Increasing Solar Energy Awareness in Kenya
Kenya is among the African countries that continue to lag behind when it comes to growth in solar energy. This is despite the fact that Africa in general has the best solar resource in the world. Kenya has immense energy challenges especially in the rural areas, characterized by low rates of access to electricity, lack of reliable transmission and frequent blackouts. Solar energy is therefore a means to provide the country with an opportunity to address these challenges.
Kenya, like her neighbours, enjoys a favorable location at the equator which allows it lengthy and constant daylight hours all year round and panels need daylight to work, not necessarily sunlight. Which raises the question, ‘What is holding the solar energy sector back?’ The answer would point to inadequate government support which precludes serious investment in the sector and lack of consumer education. Our rural population still rely heavily on kerosene for lighting and firewood for cooking of which solar energy is a great alternative they can use instead.

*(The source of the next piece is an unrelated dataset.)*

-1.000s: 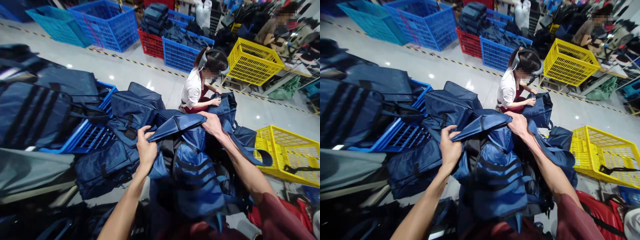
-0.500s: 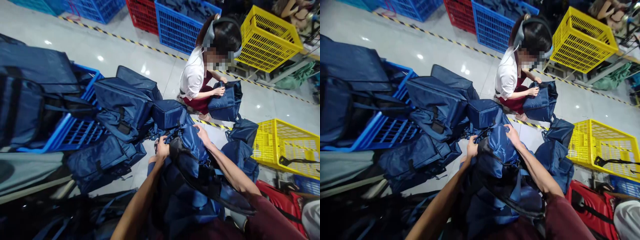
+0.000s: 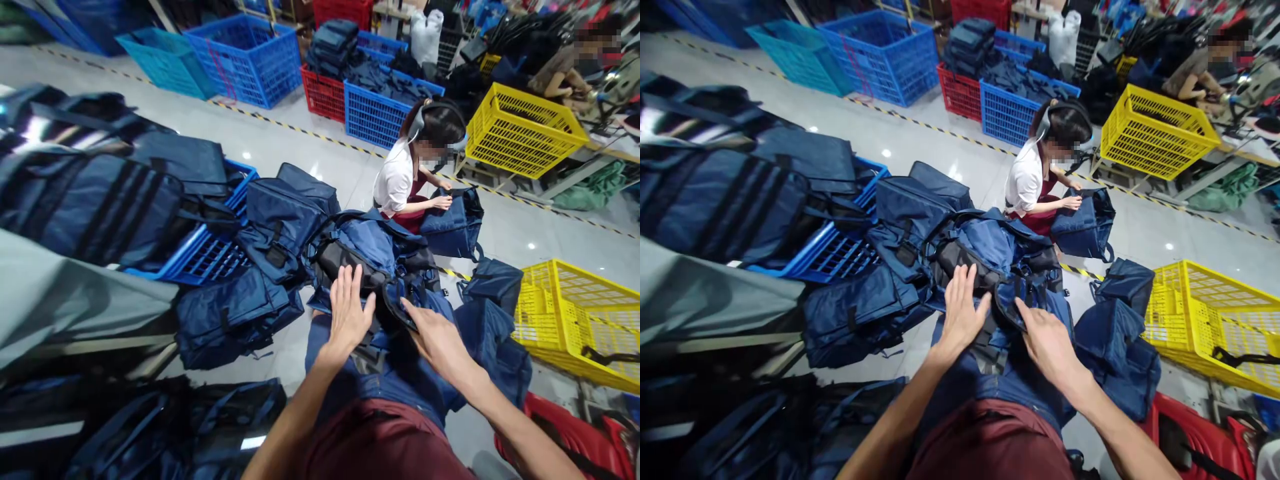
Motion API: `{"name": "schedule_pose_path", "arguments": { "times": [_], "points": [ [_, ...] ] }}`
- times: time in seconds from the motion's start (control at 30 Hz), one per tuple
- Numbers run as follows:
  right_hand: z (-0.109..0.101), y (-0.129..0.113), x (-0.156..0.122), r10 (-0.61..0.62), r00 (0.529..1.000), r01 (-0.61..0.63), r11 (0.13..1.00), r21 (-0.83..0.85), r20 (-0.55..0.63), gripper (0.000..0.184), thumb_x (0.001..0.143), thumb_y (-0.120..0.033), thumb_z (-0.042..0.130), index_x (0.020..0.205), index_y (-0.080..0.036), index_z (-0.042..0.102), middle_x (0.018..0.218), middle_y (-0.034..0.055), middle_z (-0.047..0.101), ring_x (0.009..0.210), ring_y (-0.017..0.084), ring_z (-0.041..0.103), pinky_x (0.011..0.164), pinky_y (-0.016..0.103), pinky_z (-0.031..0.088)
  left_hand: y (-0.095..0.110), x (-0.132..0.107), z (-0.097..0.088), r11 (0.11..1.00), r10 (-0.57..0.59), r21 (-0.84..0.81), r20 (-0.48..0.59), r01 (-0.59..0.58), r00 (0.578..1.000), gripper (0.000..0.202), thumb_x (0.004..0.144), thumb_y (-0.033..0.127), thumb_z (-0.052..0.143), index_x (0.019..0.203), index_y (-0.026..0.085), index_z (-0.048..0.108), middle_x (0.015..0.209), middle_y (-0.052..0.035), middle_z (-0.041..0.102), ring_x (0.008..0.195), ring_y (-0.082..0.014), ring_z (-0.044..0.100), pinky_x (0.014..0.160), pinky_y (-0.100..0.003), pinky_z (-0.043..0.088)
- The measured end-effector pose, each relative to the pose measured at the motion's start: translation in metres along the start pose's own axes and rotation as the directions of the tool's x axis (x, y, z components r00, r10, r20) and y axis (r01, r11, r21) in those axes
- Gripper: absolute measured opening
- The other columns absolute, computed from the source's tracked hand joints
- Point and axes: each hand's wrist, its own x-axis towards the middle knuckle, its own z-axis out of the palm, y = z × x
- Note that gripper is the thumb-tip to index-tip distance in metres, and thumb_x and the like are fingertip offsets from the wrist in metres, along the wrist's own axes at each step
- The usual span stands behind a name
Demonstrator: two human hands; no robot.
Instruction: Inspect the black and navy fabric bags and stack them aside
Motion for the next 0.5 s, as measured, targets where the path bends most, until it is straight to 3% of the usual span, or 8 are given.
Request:
{"name": "schedule_pose_path", "arguments": {
  "times": [0.1, 0.27, 0.37, 0.43, 0.5],
  "points": [
    [0.006, 0.016, 0.018, 0.091, 0.995, -0.097, 0.973, -0.209, -0.038, 0.048, 0.096, -0.015, 0.060, 0.139, -0.032, 0.073, 0.107, 0.0078, 0.085, 0.094, 0.028, 0.081, 0.075, 0.033, 0.057, -0.004, -0.015, 0.020, 0.999, 0.002, 0.033, -0.019, -0.002, 1.000, 0.092, 0.102, 0.031, 0.061, 0.180, 0.017, 0.015, 0.187, -0.0209, 0.015, 0.175, -0.0360, 0.006, 0.140, -0.063, 0.016],
    [-0.049, 0.031, 0.063, -0.042, 0.996, 0.014, 0.938, -0.347, -0.073, 0.024, 0.103, -0.044, 0.070, 0.123, -0.034, 0.078, 0.081, 0.0031, 0.082, 0.072, 0.023, 0.075, 0.062, 0.029, 0.034, -0.021, -0.002, 0.035, 0.998, -0.065, -0.017, -0.013, 0.065, 0.998, 0.103, 0.093, 0.022, 0.062, 0.181, 0.019, 0.007, 0.187, -0.0192, 0.016, 0.175, -0.0337, 0.009, 0.141, -0.062, 0.012],
    [-0.079, 0.051, 0.106, -0.114, 0.990, 0.077, 0.936, -0.343, -0.088, 0.032, 0.101, -0.059, 0.073, 0.110, -0.030, 0.081, 0.075, 0.0041, 0.079, 0.070, 0.022, 0.072, 0.063, 0.030, 0.031, -0.036, 0.009, 0.044, 0.985, -0.168, -0.045, 0.007, 0.168, 0.986, 0.111, 0.086, 0.017, 0.062, 0.180, 0.016, 0.002, 0.187, -0.0213, 0.014, 0.175, -0.0337, 0.010, 0.142, -0.059, 0.016],
    [-0.089, 0.082, 0.142, -0.078, 0.977, 0.009, 0.944, -0.328, -0.197, 0.043, 0.101, -0.068, 0.069, 0.106, -0.027, 0.082, 0.074, 0.0058, 0.078, 0.070, 0.022, 0.070, 0.065, 0.031, 0.031, -0.051, 0.012, 0.050, 0.968, -0.245, -0.046, 0.040, 0.247, 0.969, 0.115, 0.084, 0.015, 0.062, 0.180, 0.014, 0.000, 0.187, -0.0233, 0.014, 0.175, -0.0349, 0.011, 0.141, -0.059, 0.019],
    [-0.085, 0.121, 0.179, 0.030, 0.955, -0.117, 0.953, -0.280, -0.297, 0.050, 0.103, -0.072, 0.064, 0.101, -0.025, 0.081, 0.075, 0.0079, 0.078, 0.071, 0.023, 0.069, 0.065, 0.030, 0.031, -0.070, 0.011, 0.054, 0.964, -0.260, -0.033, 0.083, 0.263, 0.962, 0.112, 0.087, 0.017, 0.061, 0.180, 0.014, -0.001, 0.186, -0.0237, 0.016, 0.174, -0.0354, 0.015, 0.140, -0.059, 0.020]
  ]
}}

A number of plans have been developed that seek to prepare Kenya’s future energy needs. Such plans, like the “Least Cost Power Development Plan” are brilliant. The ideas they contain are progressive and quite innovative. However, they usually fall short when it comes to solar energy. They never dwell much on it, making it the forgotten child of renewable energy in Kenya.
China has a bigger solar energy capacity than any other country in the world. One of the ways China was able to soar to such great heights, was through government incentives. Our government can learn from this and be more dynamic in supporting investments in solar energy. They can ensure incentives such as tax exemption, speedy approval processes and suitable regulations are available to interested parties and provide a framework for private sector investment.
Consumer education and engagement is essential in creating awareness and promoting solar energy usage by Kenyans. Solar companies in collaboration with the government can aid in communicating the benefits and the staggering cost reductions which have been achieved by the solar industry. They can showcase how Kenyan farms, factories, offices and shops that have installed solar power are benefiting from clean and cheap energy.
One example of consumer engagement that can be emulated is the National Community Solar Partnership in the US. This partnership is aimed at expanding affordable community-solar access to every American by 2025. It is designed to empower government entities, nonprofits, businesses and stakeholders to implement affordable solar models that meet the needs of their communities. The partnership has paved way for the provision of technical assistance, tools and information to low-and moderate-income individuals and businesses in the US.
Another example is Napenda Solar Community, an initiative by Debs and Thiemo, the directors and founders of Africa Expedition Support. Based in Kajiado County, they have been advent solar power users and advocates for years. Through Africa Expedition Support they offer tourists, schools and university groups a unique solar power workshop where they learn about solar power. They learn how to design, build and install a solar power system in a poor rural community.
Such initiatives can be used to engage local communities, government agencies and even churches in carrying out community projects like solar street lighting, solar powered water pumps and lighting schools. In Uganda PV (Photovoltaic) technology and other renewable energy resources were inserted into the primary and secondary school syllabus as part of a school campaign to increase PV penetration.
The Kenyan government can pursue solar energy courageously and innovatively by bringing the society on board while coordinating effectively with stakeholders.